C:\Users\bruce>clinfo : 'clinfo' is not recognized as an internal or external command, operable program or batch file.

Should the installation of FAH add something similar that can work on all platforms (Windows/Linux/MacOS) or are we unable to find something that will always work?

codeman101 commented 5 years ago

It's not just Windows I have the same problem on Linux. I have opencl-headers installed but I get the error. 04:09:32:ERROR:WU01:FS01:Failed to start core: OpenCL device matching slot 1 not found, try setting 'opencl-index' manually.

ffissore commented 4 years ago

I've worked around the issue of libOpenCL.so: cannot open shared object file: No such file or directory by running sudo ln -s /usr/lib/x86_64-linux-gnu/libOpenCL.so.1 /usr/lib/x86_64-linux-gnu/libOpenCL.so

crmason2 commented 4 years ago

@ffissore I tried the symbolic link trick but fahclient would seg fault on startup until I removed it. So that may only be an option on limited systems.
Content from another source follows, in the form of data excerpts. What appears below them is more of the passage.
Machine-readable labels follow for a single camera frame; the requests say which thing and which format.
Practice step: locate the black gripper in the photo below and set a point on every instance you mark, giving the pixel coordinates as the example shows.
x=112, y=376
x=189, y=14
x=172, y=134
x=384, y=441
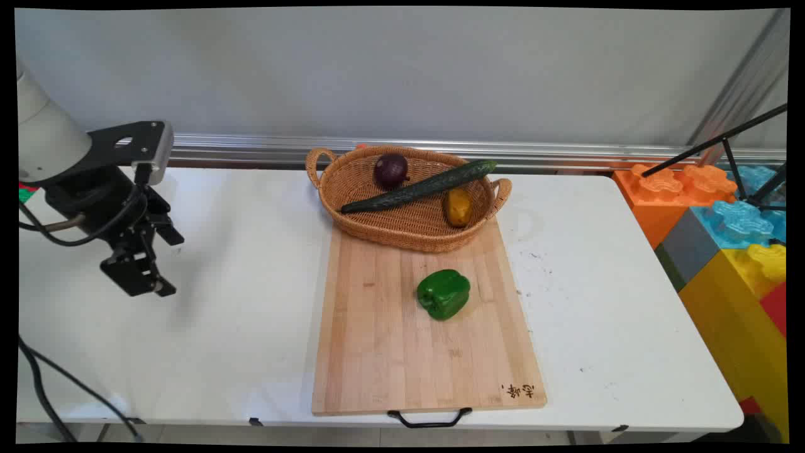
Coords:
x=104, y=201

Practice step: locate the dark green cucumber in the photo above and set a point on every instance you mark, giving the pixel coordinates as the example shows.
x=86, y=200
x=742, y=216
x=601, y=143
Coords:
x=415, y=187

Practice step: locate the green foam piece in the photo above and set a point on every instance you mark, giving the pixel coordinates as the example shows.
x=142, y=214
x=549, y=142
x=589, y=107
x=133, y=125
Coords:
x=26, y=194

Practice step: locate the red foam piece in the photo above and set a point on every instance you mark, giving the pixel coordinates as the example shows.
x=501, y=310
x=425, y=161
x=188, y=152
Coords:
x=26, y=185

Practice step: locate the woven wicker basket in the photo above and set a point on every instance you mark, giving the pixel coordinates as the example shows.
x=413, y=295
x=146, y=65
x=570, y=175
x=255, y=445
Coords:
x=402, y=226

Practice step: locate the dark purple onion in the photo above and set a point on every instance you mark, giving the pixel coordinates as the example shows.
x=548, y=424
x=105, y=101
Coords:
x=391, y=170

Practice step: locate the wooden cutting board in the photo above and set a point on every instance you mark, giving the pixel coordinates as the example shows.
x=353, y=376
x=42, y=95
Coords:
x=390, y=352

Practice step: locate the green bell pepper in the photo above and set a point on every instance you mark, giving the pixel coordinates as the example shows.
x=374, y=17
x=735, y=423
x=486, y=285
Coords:
x=443, y=294

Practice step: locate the yellow vegetable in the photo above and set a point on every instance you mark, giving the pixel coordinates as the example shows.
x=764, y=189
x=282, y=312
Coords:
x=458, y=207

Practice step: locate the orange foam block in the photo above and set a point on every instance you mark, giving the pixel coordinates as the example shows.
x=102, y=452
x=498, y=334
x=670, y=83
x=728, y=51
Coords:
x=654, y=195

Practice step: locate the grey foam block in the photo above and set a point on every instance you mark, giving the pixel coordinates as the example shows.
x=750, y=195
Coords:
x=688, y=248

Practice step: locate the blue foam block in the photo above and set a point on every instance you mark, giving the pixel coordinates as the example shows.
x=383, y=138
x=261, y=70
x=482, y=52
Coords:
x=739, y=223

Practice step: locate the black tripod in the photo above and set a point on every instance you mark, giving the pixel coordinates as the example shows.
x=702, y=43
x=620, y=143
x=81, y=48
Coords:
x=736, y=133

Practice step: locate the red foam block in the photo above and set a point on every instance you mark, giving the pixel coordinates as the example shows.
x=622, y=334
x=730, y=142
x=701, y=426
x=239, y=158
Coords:
x=777, y=308

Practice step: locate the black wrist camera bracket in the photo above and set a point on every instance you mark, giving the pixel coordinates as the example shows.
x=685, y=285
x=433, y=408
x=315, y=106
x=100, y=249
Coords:
x=141, y=141

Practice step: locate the aluminium rail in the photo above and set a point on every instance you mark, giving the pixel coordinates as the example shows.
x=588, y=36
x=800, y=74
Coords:
x=377, y=150

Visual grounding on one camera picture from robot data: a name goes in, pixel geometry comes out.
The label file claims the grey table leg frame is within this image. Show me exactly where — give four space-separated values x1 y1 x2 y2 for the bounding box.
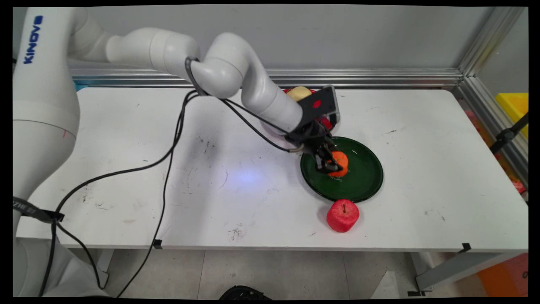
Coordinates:
407 252 516 297

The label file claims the green plate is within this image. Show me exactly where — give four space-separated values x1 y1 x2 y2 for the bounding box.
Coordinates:
300 136 384 204

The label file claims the toy orange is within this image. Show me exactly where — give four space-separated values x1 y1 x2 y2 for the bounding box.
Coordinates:
327 151 350 178

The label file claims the black strap on robot base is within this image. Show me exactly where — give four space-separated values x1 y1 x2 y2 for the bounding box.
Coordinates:
13 196 65 223

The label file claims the toy red apple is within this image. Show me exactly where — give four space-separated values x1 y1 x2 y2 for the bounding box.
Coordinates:
326 199 360 233

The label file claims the toy potato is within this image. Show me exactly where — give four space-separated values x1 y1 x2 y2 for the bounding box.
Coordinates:
286 86 313 102

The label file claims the black strap on arm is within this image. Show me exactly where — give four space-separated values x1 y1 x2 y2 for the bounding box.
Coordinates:
184 57 208 96

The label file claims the long black cable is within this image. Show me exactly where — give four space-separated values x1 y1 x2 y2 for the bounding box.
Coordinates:
38 87 304 297
116 91 296 298

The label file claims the aluminium rail along wall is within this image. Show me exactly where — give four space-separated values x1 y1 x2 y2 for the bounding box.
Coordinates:
70 68 464 89

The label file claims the yellow box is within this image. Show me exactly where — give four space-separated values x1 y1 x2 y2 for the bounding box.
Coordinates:
494 92 529 140

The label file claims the aluminium corner frame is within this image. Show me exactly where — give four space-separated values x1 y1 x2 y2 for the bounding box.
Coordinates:
456 6 529 188

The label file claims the red plate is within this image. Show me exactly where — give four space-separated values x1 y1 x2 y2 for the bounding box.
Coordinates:
282 87 340 136

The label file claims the black round object on floor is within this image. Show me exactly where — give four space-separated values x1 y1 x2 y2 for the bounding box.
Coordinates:
219 285 273 301

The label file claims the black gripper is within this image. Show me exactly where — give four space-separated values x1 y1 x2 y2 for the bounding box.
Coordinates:
286 122 339 174

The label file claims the orange box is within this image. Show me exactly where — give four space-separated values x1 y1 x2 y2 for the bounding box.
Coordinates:
476 253 529 298

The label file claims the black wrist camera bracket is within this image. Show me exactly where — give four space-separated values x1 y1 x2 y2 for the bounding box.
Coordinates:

informatorius commented 4 years ago

Did you try that? sudo apt-get install ocl-icd-libopencl1 sudo apt-get install ocl-icd-opencl-dev

crmason2 commented 4 years ago

Not running a deb flavor so I don't have access to those packages. I did try installing ocl-icd-devel which added a libOpenCL.so link, but again gave a seg fault. I'm runing on an old video card that I had to fight to get the drivers to work for so most likely my configuration is just busted.

But the real issue is the same as the original. I keep getting work units that I can't process because I don't have OpenCL.

shorttack commented 4 years ago

Label: installer enhancement This is a well-known issue. The Linux FAH installer should install OpenCL. It's the one "apt get inatall" that keeps FAH from being "just an app" on Linux (Mint at least).

In Windows, an nVidia website download and install works reliably for me.

ffissore commented 4 years ago

@shorttack FYI on ubuntu, the package to install is ocl-icd-opencl-dev as suggested by @informatorius . It has created the same symlink I originally manually created (see comment)

codeman101 commented 4 years ago

For arch and arch based users this issue is resolved thanks to the arch wiki page on fah. When I followed that page as a guide all went well.